YOUR INSTRUCTIONS: Find how many lines in the data below mention "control". Give the number only.

Records from a collection:

Start of Block

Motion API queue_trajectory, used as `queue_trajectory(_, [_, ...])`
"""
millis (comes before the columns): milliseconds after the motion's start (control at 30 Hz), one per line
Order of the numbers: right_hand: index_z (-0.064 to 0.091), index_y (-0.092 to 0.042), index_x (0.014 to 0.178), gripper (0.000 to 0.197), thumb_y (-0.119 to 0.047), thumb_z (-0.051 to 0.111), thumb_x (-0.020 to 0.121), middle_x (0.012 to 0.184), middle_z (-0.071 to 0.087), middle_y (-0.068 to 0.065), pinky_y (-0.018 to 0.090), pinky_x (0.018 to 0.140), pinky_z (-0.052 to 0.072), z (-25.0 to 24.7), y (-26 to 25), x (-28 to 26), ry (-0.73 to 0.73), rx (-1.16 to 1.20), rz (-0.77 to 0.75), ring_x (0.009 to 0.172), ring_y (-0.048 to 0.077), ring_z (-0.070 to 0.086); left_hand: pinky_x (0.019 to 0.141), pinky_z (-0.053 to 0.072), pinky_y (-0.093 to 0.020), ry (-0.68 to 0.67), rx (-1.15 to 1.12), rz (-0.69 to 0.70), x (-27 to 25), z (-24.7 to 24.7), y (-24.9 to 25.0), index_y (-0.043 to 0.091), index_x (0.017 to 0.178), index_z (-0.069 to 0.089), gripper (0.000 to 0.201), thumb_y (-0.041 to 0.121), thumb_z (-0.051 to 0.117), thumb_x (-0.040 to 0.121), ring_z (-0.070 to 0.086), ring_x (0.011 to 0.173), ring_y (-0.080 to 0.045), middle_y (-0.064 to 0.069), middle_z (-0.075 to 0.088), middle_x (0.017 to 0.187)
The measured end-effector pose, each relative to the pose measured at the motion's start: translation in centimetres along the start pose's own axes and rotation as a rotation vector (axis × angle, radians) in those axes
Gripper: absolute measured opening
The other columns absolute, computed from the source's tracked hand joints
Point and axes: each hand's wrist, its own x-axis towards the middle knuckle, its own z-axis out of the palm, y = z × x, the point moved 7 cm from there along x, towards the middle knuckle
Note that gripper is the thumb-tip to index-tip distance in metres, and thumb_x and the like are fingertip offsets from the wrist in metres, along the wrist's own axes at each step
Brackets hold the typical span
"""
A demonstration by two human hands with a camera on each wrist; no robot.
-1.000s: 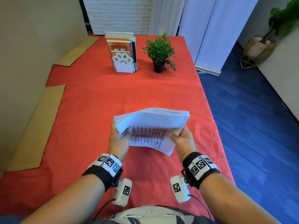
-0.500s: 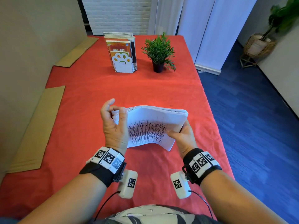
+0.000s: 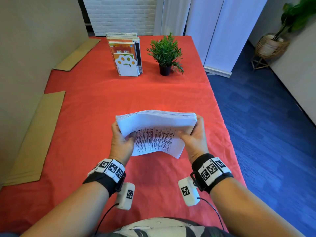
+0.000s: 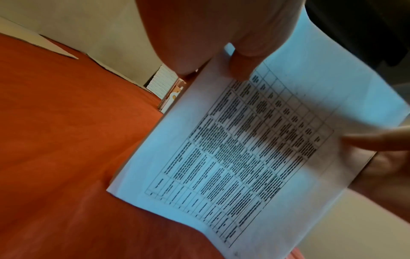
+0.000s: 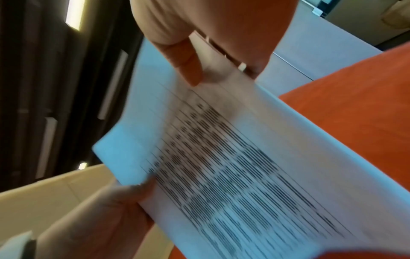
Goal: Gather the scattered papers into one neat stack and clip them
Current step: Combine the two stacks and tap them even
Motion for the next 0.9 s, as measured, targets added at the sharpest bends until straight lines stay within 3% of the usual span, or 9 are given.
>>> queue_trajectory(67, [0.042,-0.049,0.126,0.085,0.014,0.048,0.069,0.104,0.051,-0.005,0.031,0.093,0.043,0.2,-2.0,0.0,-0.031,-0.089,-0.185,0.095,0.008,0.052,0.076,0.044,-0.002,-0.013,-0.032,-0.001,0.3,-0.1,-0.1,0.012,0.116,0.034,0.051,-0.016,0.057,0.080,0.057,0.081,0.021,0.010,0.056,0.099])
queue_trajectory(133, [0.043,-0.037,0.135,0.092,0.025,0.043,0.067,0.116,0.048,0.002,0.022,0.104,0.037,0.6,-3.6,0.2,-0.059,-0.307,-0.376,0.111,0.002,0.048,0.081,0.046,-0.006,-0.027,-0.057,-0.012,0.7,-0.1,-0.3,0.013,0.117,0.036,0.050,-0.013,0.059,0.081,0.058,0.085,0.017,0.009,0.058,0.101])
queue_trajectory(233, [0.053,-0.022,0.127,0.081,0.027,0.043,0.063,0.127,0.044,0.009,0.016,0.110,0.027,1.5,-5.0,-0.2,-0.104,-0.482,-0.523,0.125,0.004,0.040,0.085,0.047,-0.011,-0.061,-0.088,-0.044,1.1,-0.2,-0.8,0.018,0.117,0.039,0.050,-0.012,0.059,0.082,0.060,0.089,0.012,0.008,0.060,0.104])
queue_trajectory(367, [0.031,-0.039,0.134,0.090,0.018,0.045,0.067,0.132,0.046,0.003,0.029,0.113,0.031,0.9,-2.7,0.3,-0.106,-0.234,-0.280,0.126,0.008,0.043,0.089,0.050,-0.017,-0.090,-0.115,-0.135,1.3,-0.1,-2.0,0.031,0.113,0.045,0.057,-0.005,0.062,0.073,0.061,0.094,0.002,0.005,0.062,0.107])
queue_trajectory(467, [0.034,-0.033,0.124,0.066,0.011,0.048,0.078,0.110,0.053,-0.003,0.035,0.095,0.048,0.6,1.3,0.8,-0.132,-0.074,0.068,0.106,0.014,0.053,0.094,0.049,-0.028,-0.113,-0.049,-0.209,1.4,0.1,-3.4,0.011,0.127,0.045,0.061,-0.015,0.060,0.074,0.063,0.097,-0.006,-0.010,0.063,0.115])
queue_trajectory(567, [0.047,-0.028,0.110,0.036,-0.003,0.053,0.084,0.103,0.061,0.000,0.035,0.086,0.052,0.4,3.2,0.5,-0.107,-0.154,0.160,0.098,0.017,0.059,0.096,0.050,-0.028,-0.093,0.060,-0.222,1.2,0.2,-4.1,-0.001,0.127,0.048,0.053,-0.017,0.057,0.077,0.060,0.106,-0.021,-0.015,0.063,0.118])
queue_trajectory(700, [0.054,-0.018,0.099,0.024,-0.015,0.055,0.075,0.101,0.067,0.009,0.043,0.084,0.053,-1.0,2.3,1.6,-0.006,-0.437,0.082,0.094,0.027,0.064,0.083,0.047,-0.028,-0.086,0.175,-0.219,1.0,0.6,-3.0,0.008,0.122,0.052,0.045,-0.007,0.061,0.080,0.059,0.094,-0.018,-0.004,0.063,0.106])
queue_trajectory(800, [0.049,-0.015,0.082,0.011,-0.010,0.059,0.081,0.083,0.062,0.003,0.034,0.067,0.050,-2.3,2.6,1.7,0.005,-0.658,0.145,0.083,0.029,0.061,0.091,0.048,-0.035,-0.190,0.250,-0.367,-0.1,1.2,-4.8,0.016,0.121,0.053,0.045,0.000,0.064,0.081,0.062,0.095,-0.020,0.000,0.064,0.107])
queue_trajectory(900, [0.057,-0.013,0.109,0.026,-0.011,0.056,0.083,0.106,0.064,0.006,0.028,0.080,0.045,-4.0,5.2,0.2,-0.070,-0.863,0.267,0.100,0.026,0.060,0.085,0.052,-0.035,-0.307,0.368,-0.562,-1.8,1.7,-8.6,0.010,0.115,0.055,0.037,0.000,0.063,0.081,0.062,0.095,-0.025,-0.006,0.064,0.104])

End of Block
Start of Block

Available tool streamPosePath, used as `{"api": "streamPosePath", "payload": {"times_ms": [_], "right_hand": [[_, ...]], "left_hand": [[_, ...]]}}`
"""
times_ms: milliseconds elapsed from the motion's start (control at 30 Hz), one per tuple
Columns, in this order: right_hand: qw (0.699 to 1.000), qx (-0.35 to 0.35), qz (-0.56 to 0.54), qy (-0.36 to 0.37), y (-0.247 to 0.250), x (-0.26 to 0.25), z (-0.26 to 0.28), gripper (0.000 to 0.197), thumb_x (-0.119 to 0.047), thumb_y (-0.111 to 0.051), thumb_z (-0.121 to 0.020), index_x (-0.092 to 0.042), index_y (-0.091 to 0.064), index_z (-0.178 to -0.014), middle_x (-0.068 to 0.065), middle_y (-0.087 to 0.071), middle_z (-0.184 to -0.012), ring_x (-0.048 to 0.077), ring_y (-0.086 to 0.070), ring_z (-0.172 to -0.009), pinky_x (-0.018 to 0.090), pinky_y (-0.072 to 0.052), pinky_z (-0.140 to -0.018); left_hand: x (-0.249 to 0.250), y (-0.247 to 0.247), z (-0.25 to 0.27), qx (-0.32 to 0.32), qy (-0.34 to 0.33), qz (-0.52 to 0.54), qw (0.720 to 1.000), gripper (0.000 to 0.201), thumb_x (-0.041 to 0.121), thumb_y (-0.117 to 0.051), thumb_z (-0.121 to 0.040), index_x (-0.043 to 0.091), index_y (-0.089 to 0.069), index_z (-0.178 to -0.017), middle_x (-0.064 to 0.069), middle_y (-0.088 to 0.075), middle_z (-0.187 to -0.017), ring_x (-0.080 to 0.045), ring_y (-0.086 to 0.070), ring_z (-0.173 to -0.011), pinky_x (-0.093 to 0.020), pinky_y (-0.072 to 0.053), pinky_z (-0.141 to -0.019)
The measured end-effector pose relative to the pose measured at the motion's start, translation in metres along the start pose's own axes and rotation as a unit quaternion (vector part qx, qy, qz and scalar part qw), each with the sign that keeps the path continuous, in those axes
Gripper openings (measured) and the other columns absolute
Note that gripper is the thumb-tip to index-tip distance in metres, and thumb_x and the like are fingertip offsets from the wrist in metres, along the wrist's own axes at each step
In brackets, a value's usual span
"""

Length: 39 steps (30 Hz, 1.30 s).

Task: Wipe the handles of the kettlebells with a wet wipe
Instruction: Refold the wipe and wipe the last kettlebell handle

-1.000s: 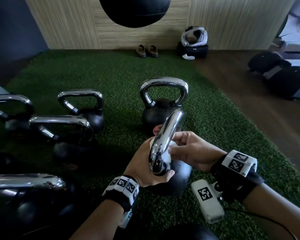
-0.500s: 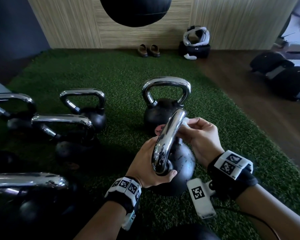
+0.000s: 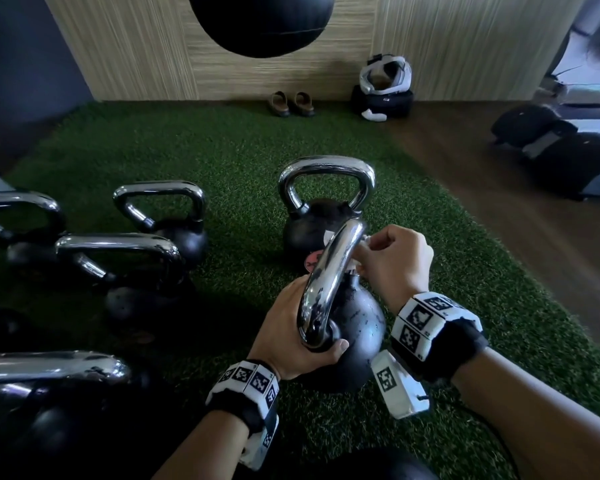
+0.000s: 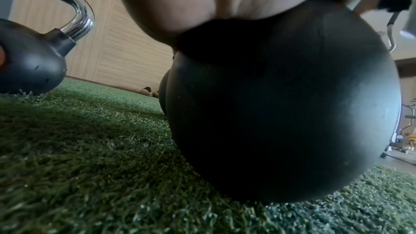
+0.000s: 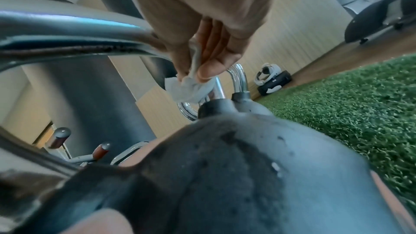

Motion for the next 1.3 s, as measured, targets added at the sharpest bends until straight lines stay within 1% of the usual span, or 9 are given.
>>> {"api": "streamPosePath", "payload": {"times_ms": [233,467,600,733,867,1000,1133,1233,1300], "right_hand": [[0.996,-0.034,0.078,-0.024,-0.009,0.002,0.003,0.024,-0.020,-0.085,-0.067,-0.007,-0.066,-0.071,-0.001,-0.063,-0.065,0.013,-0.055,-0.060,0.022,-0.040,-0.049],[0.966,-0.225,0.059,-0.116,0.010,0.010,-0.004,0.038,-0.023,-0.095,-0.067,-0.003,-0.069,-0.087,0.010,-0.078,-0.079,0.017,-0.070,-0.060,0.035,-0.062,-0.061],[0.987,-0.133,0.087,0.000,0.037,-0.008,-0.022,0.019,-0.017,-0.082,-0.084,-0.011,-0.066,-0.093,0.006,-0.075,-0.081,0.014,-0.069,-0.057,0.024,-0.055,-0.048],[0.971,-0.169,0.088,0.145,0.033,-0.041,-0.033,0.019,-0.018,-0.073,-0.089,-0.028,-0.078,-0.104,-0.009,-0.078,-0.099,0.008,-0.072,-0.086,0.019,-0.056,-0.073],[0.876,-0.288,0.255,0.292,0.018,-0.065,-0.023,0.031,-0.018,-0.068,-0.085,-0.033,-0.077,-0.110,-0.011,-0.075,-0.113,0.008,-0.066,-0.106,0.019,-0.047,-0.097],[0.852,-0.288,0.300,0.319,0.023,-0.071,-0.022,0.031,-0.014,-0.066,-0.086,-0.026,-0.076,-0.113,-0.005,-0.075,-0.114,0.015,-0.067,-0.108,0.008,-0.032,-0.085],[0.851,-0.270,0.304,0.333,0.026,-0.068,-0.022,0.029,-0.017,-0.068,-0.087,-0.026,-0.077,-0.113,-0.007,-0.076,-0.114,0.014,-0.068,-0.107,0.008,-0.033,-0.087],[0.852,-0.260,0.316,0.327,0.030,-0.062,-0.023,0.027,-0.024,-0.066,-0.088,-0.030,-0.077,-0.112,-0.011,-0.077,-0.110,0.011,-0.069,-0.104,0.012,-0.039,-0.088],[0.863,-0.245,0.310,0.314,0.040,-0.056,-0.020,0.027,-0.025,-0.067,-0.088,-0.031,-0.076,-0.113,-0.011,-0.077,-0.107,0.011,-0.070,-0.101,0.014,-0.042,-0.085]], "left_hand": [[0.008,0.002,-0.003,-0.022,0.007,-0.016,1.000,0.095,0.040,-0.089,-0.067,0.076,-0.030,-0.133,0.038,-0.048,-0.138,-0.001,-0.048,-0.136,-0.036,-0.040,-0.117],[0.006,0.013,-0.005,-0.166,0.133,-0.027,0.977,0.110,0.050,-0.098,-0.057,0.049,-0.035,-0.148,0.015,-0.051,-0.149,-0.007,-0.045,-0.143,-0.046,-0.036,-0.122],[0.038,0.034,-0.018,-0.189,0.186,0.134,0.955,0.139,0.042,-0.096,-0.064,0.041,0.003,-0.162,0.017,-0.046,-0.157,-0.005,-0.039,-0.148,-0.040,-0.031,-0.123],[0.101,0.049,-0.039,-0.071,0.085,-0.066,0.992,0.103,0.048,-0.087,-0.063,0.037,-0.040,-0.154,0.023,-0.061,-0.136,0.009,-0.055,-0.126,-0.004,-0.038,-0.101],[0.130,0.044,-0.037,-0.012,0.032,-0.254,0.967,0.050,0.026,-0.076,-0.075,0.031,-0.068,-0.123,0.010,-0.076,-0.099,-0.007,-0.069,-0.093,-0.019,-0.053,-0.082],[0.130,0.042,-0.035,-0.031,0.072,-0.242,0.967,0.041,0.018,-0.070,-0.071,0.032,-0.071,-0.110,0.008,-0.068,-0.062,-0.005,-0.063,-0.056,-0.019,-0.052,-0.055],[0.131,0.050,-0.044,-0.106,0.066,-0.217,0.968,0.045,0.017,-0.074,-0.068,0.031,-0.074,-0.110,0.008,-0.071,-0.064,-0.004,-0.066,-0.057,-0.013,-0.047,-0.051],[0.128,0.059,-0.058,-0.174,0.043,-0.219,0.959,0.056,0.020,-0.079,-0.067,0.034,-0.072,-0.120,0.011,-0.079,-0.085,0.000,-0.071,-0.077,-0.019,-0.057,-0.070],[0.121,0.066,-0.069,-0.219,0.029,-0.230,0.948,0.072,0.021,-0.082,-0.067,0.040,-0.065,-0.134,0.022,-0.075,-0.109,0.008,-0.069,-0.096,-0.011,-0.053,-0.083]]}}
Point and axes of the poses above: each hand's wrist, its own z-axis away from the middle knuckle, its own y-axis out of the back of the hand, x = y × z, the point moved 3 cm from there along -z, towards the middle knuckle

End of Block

ANSWER SECTION: 2